This series will not be a basic tutorial on Node; everything you will read is intended for developers already familiar with the basics of Node.js to help them improve their application architecture.
This article focuses on efficiency and performance to get the best results with fewer resources.
One way to increase the throughput of a Web application is to extend it multiple times to be instantiated to handle multiple incoming requests, so the first article in this series will show you how to scale a Node.js application horizontally on multiple cores or machines.
When you extend, you have to be careful with different aspects of your application, such as state and authentication, so the second article will cover some considerations you must take into account when extending Node.js applications.
Among the specified operations, there are some recommended practices that will be introduced in the third article when you scale out to N processes/machines and do not intend to run N times, such as splitting the API and worker processes, adopting priority queues, and managing periodic work such as cron processes.
Chapter 1 — Scaling Node.js applications horizontally
Horizontal scaling is about replicating application instances to handle a large number of incoming requests. This operation can be performed on a multi-core computer or on different computers.
Vertical scaling is about increasing stand-alone performance, and it doesn’t involve specific operations on the code side.

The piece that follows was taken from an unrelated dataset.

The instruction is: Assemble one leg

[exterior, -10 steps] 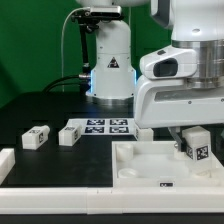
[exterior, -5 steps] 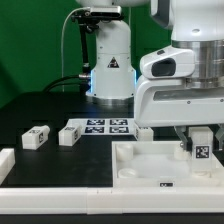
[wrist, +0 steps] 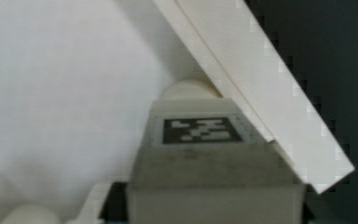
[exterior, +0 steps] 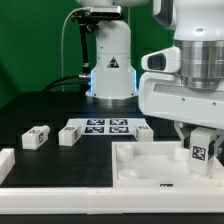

Multiple processes on the same machine
A common way to increase application throughput is to generate a process for each core of the computer. In this way, we can continue to generate and parallel the “concurrent” request management that works well in Node.js (see “Event-driven, non-blocking I/O”).
Processes larger than the core number may not be good, because at lower levels of process scheduling, the operating system may balance CPU time between these processes.
There are different scaling strategies on a computer, but a common strategy is to run multiple processes on the same port and use load balancing to distribute incoming requests on all processes/cores.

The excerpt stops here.